* **SOURCE MATERIAL**
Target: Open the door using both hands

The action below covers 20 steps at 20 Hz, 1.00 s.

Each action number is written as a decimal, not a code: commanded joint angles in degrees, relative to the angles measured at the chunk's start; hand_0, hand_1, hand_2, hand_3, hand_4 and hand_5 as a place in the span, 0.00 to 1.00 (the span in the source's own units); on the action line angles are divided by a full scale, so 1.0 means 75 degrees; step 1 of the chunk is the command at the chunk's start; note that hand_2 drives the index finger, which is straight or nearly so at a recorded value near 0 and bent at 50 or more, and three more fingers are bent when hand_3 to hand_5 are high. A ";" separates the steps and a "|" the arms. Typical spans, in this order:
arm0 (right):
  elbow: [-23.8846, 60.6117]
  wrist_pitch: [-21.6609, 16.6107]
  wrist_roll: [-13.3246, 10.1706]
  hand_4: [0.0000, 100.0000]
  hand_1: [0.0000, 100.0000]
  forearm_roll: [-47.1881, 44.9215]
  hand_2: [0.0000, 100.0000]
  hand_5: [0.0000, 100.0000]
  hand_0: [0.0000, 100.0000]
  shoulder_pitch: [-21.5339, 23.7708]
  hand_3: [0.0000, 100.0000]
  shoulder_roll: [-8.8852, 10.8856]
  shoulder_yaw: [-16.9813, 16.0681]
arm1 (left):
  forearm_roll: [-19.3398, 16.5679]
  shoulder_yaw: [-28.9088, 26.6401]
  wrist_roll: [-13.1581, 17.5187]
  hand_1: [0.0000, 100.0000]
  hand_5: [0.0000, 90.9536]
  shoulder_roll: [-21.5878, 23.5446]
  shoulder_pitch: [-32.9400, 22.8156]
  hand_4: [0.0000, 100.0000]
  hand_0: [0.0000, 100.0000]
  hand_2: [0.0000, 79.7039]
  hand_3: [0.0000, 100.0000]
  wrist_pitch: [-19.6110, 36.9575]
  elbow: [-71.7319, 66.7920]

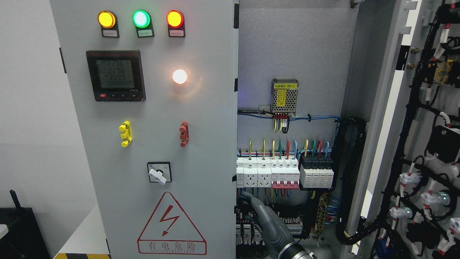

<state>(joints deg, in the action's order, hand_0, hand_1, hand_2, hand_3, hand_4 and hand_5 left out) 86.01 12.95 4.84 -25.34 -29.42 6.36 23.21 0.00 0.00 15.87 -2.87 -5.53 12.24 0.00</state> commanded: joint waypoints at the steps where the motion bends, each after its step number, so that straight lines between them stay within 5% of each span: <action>1: -0.0206 0.0019 -0.0001 0.00 0.00 -0.0231 0.00 0.00 0.39 -0.0085 0.00 0.0020 0.0116 | -0.0129 -0.0129 0.0006 0.00 0.00 -0.0004 0.0011 0.00 0.00 0.00 0.00 -0.0004 -0.0047; 7: -0.0570 -0.0028 0.0046 0.00 0.00 -0.0243 0.00 0.00 0.39 -0.0237 0.00 0.0031 0.0187 | -0.0129 -0.0129 -0.0006 0.00 0.00 -0.0004 -0.0001 0.00 0.00 0.00 0.00 -0.0004 -0.0047; 10: -0.0686 -0.0028 0.0467 0.00 0.00 -0.0243 0.00 0.00 0.39 -0.0366 0.00 0.0031 0.0175 | -0.0117 -0.0141 0.0006 0.00 0.00 -0.0004 -0.0001 0.00 0.00 0.00 0.00 -0.0004 -0.0047; 20: -0.1109 -0.0028 0.0748 0.00 0.00 -0.0255 0.00 0.00 0.39 -0.0624 0.00 0.0043 0.0116 | -0.0129 -0.0141 -0.0006 0.00 0.00 -0.0004 -0.0001 0.00 0.00 0.00 0.00 -0.0004 -0.0047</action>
<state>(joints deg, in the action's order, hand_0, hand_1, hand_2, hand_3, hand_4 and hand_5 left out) 80.89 12.75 9.34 -27.16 -33.09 6.60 24.13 0.00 0.00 15.81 -2.88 -5.52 12.25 0.00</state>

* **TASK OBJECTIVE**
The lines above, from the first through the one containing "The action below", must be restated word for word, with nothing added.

* **TASK RESPONSE**
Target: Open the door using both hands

The action below covers 20 steps at 20 Hz, 1.00 s.

No more output is expected for this exercise.